Von den Hauptinseln spielt das geschichsträchtige Rhodos und das mit Sandstränden reich gesegnete Kos die touristischen Hauptrollen. Einige lokale Flughäfen kann man nur über Athen anfliegen. Um zu den anderen Inseln der Dodekanes zu gelangen, muss man mit einer der recht zahlreichen innergriechischen Fähren fahren. Vor allem aufgrund der Unzugänglichkeit konnten sich gerade die kleinen Inseln eine Ursprünglichkeit erhalten, die man heute in Griechenland nicht häufig findet. Hier hat sich eine unwirtliche Umgebung für Menschen, eine Wildnis am Rande Europas erhalten. Das Überleben von so gefährdeten Arten wie des Eleonorenfalken und der Korallenmöwe hängt fast vollständig von diesem Ökosystem ab. Auch für Durchzügler spielen die Inseln eine wichtige Rolle.

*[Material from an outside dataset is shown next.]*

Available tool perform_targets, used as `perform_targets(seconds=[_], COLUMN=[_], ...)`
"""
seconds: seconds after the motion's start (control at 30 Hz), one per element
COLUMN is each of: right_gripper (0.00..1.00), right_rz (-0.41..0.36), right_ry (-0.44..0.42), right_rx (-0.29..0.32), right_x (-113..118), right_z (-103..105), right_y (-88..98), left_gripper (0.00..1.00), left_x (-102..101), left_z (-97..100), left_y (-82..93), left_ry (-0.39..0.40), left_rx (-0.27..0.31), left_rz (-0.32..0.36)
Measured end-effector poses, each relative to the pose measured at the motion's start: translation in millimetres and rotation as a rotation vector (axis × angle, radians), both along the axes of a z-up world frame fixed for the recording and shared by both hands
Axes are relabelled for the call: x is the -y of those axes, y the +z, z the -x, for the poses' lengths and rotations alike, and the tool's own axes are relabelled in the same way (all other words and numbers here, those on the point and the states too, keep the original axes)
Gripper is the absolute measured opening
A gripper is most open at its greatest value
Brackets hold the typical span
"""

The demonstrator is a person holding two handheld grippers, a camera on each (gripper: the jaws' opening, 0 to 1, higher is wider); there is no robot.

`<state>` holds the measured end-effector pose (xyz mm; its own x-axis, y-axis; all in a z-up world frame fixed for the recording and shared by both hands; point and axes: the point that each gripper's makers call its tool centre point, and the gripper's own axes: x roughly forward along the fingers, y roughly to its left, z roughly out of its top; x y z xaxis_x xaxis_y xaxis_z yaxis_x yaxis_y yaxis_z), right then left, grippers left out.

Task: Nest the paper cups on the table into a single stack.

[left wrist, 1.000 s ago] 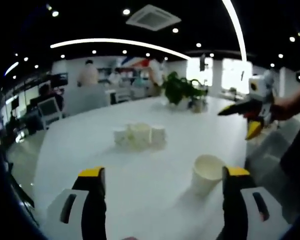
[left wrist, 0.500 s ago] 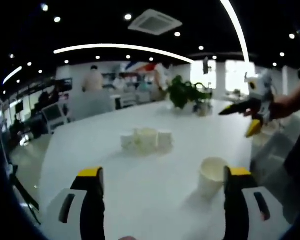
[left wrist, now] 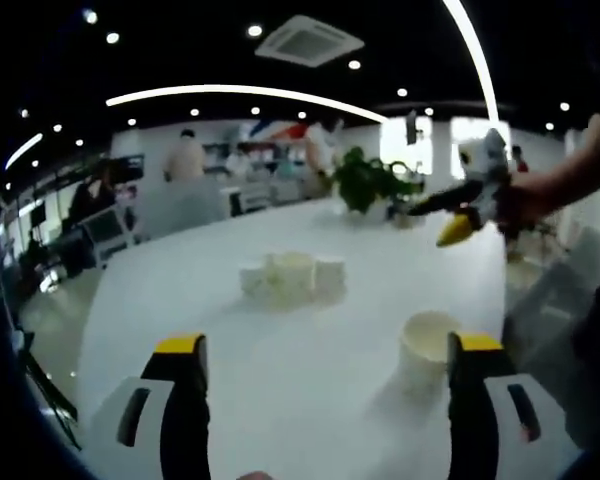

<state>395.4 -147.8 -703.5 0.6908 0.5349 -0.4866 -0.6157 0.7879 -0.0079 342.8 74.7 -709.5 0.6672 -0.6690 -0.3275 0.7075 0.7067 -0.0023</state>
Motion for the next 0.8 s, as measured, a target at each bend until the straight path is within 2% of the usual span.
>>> perform_targets(seconds=[0.1,0.23,0.47,0.67,0.8], right_gripper=[0.86,0.86,0.85,0.83,0.77], right_rz=[-0.002,0.031,0.044,0.077,0.115], right_ry=[0.000,0.030,0.072,0.135,0.183], right_rx=[-0.001,-0.015,-0.027,-0.014,-0.001], right_x=[1.4,1.6,-4.7,-16.7,-22.9], right_z=[-10.7,-20.9,-39.1,-56.1,-65.4], right_y=[-4.9,-15.5,-22.7,-26.3,-34.3], left_gripper=[0.99,0.99,0.99,0.99,0.99], left_x=[2.4,3.3,7.1,5.3,3.1], left_z=[-0.6,-1.0,-0.8,-2.9,-3.5], left_y=[-3.4,-5.0,-5.5,-7.8,-9.6], left_ry=[-0.002,-0.001,0.002,0.012,0.029], left_rx=[-0.005,-0.007,-0.013,-0.024,-0.034], left_rz=[-0.008,-0.009,-0.009,-0.009,-0.006])
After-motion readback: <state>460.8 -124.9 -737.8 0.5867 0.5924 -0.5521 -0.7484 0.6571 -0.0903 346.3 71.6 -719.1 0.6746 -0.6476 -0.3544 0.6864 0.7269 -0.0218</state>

So ziehen Rotfußfalken (Falco vespertinus) und Baumfalken (Falco subbuteo) im Herbst und Frühjahr durch.
Falken zählen zu den eindrucksvollsten Vögeln. Sie gehören aber auch zu denen, die nicht einfach in Aktion zu fotografieren sind. Auf meinen Ausflügen auf den Inseln wurde mir klar, dass die steilen Felsen der Dodekanes eine gute Gelegenheit bieten würde, diese schnellen Raubvögel besser kennen zu lernen. Es ist aber eine fotografische Herausforderung. Stellt sich der Fotograf auf die Steilkante kann man einige schöne Flugmanöver fotografieren. Die Perspektive und die Erfolgsquote sind aber nicht immer ergiebig, da man meistens von oben auf den unterhalb fliegenden Vogel scharfstellt. Eingedenk der Birding-Erfahrungen u.a. von Nordnorwegen, versuchte ich die Eleonorenfalken vom Boot aus zu fotografieren. Ich hoffe darauf, daß die Eleonorenfalken Menschen auf Booten nicht mit einer Gefahr assoziieren. Die Falken sollten daran gewöhnt sein, Fischerboote und Fischer von Nahem zu sehen. So konnte ich mich von einem geschickten Kapitän an den Stützpunkt eines Falken an eine steile Felsennadel bringen lassen. Umso häufiger wir diese Näherungsweise probierte, desto vertrauter wurde der Eleonorenfalke. Beim 3. Besuch fiel die Fluchtdistanz unter 25 Meter, und als der Falke davonflog, stellte sich heraus, dass es überhaupt keine Flucht war: Der Vogel kam mit Beute von einer Jagd zurück. Die Fänge hielten etwas, das wie ein Grauortolan (Emberiza caesia) aussah.